(Exercise instructions):
Exactly the lines below starting at the line with "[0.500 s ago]" and ending at the line with "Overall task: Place" are wanted, with both ends included. Leave out the pictures and add no other lines.

(Records excerpted from a collection):

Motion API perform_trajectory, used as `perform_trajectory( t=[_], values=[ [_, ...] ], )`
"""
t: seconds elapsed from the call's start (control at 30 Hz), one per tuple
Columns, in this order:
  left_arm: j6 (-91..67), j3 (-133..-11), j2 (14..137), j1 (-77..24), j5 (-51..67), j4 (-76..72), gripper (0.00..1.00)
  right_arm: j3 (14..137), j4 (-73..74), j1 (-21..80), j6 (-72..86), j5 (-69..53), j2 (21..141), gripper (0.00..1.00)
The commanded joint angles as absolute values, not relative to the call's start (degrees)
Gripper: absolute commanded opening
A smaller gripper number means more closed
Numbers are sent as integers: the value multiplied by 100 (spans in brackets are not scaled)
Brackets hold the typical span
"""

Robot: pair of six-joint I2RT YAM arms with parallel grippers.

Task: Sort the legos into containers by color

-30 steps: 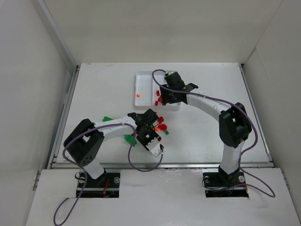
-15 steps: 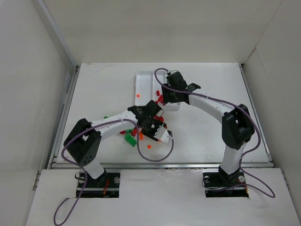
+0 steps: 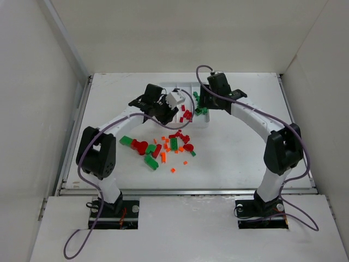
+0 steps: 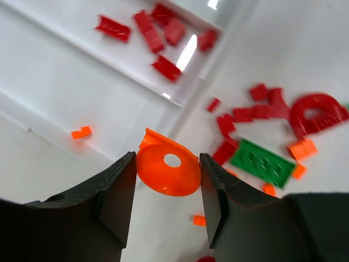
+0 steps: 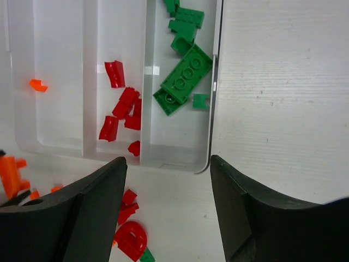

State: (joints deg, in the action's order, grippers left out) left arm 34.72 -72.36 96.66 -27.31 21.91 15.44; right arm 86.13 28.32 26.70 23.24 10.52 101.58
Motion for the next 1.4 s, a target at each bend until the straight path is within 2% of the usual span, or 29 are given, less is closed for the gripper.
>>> perform_trajectory(
  t=[0.0, 0.1, 0.17, 0.2, 0.3, 0.33, 0.37, 0.4, 0.53, 0.67, 0.87, 1.0, 1.07, 1.17, 1.37],
  values=[
    [2145, -7724, 10054, -2540, 1890, 756, 3, 9061, 2716, 2663, 2232, 985, 10344, 68],
    [2214, -8128, 10502, -2487, 1714, 756, 7, 9368, 2847, 2663, 2083, 984, 10616, 68],
    [2355, -8296, 10766, -2487, 1714, 930, 15, 9579, 2918, 2610, 2013, 984, 10792, 68],
    [2425, -8358, 10836, -2487, 1714, 1001, 35, 9641, 2988, 2610, 2013, 984, 10845, 68],
    [2715, -8473, 10951, -2487, 1784, 1169, 59, 9764, 3041, 2549, 1951, 984, 10925, 68],
    [2716, -8473, 10951, -2487, 1715, 1169, 83, 9765, 3041, 2549, 1890, 984, 10925, 68],
    [2716, -8525, 10951, -2418, 1714, 1169, 97, 9817, 3041, 2549, 1890, 984, 10925, 68],
    [2716, -8525, 10951, -2339, 1714, 1169, 100, 9817, 3041, 2549, 1890, 984, 10925, 68],
    [2830, -8587, 10645, -2285, 1714, 1169, 100, 9756, 3094, 2549, 1828, 932, 10925, 68],
    [3627, -7965, 9828, -2565, 1933, 1169, 100, 9396, 3033, 2549, 1828, 932, 10609, 68],
    [6483, -6734, 8597, -3522, 2512, 2860, 97, 8747, 2918, 2733, 1942, 1046, 9960, 68],
    [8460, -5996, 7964, -4093, 2848, 3875, 90, 8359, 2813, 2979, 1995, 1099, 9651, 68],
    [9076, -5547, 7666, -4332, 2848, 3998, 80, 8218, 2760, 3119, 1995, 1099, 9598, 68],
    [9922, -5309, 7611, -4640, 2838, 4122, 69, 7911, 2707, 3260, 2048, 1099, 9379, 68],
    [10195, -5510, 8357, -5010, 2978, 4307, 69, 7523, 2654, 3524, 2153, 1151, 9115, 68]
  ],
)
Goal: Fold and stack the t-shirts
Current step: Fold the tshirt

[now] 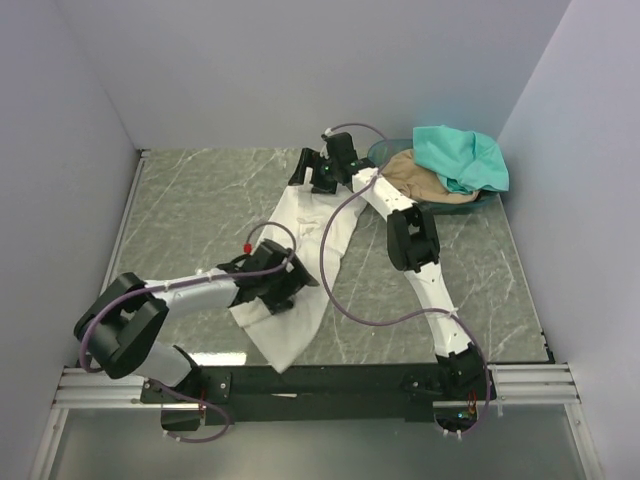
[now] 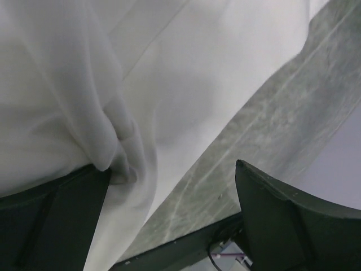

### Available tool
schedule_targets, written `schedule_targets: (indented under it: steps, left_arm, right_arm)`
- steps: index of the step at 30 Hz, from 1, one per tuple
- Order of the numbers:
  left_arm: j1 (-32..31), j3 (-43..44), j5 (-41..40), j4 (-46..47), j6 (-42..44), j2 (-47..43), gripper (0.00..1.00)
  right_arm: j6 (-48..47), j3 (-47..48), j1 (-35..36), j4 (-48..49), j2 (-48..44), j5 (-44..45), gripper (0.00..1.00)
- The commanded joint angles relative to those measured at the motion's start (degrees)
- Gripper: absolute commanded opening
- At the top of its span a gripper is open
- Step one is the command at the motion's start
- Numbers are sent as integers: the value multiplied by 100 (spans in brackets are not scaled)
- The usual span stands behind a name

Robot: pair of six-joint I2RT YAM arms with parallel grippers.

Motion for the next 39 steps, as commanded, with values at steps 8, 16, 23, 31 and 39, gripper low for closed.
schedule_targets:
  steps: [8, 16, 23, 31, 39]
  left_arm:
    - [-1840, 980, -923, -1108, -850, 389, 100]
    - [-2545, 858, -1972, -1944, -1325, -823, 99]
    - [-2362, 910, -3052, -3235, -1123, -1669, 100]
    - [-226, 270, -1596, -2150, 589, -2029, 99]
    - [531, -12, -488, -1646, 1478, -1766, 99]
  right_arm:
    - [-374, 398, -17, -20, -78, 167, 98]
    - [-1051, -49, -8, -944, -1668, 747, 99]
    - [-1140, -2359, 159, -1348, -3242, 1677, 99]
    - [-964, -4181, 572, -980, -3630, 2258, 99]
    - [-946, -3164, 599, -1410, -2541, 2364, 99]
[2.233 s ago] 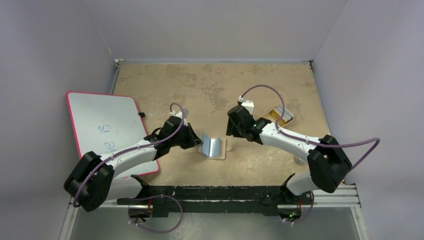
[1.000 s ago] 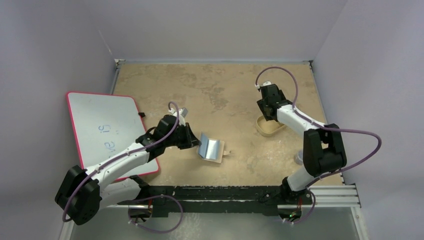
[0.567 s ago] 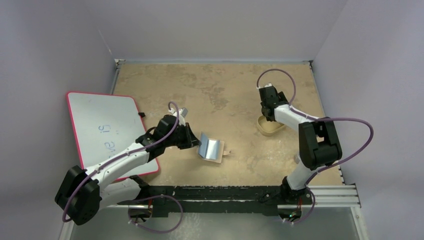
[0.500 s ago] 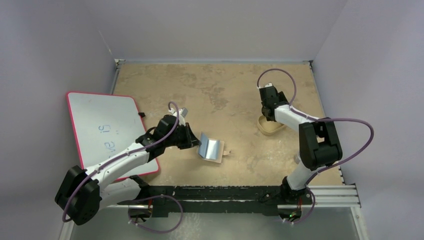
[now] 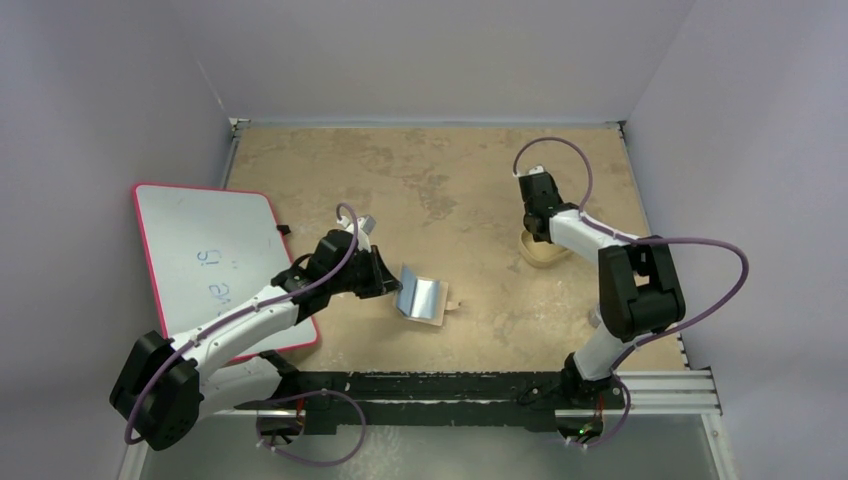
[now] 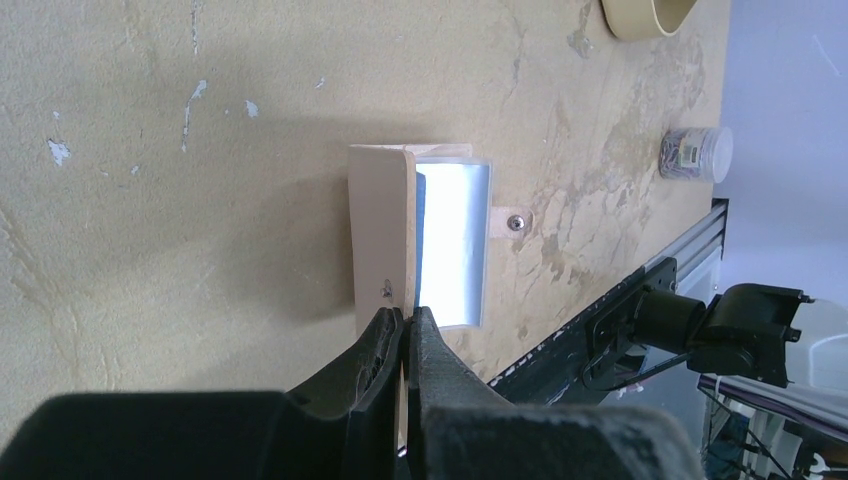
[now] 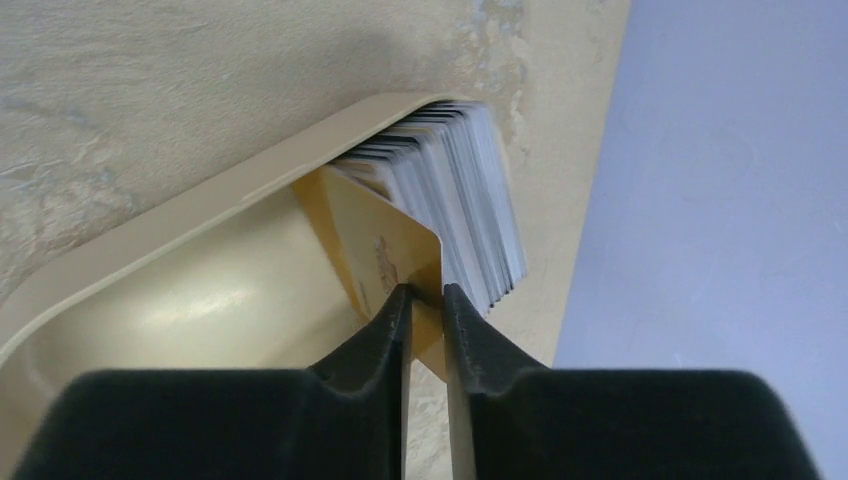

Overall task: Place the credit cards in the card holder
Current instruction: Pick up the credit card from the storage box, then insert the credit card into the card holder.

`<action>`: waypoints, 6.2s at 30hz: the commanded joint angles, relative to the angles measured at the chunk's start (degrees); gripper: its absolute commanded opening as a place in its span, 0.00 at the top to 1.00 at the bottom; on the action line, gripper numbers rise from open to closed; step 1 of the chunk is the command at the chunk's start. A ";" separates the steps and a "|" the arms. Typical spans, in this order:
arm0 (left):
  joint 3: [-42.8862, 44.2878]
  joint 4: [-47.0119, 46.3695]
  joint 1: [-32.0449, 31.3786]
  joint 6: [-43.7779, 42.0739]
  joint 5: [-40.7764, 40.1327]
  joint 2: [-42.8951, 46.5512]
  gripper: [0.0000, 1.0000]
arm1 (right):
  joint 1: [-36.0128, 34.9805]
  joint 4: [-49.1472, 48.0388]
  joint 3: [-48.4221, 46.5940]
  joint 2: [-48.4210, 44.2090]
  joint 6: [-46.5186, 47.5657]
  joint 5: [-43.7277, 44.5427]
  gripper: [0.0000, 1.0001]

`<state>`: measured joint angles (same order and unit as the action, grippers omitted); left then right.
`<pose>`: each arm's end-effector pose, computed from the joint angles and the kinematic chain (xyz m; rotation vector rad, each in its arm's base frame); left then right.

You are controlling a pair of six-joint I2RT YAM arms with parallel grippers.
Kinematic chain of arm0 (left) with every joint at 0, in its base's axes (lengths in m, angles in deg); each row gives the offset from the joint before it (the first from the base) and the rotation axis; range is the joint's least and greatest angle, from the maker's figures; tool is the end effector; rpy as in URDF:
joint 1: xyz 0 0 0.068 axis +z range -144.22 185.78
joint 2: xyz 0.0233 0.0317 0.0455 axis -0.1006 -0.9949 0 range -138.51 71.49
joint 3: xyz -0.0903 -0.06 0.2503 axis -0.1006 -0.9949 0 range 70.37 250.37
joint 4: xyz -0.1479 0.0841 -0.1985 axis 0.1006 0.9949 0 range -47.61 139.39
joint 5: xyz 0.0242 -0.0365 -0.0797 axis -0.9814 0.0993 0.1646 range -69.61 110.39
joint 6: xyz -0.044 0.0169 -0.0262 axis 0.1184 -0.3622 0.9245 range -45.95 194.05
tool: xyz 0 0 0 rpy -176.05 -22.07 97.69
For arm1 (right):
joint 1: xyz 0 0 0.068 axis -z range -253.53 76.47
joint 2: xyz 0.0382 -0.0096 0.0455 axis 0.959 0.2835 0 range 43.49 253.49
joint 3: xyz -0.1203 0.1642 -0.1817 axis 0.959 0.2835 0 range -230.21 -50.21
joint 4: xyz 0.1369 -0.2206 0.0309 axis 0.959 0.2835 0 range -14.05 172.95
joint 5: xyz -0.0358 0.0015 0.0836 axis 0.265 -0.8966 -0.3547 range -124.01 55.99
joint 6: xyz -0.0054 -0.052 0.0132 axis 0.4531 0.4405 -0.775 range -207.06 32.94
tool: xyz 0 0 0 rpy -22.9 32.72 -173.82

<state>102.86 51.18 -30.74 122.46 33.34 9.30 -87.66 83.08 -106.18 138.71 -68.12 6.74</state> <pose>0.1756 -0.1399 0.2100 -0.1197 2.4374 -0.9975 0.3368 0.0607 0.1947 -0.3229 2.2737 -0.8812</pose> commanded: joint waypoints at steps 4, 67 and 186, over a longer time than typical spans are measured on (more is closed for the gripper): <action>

(Task result):
[0.500 s ago] 
[now] 
[now] 
[now] 

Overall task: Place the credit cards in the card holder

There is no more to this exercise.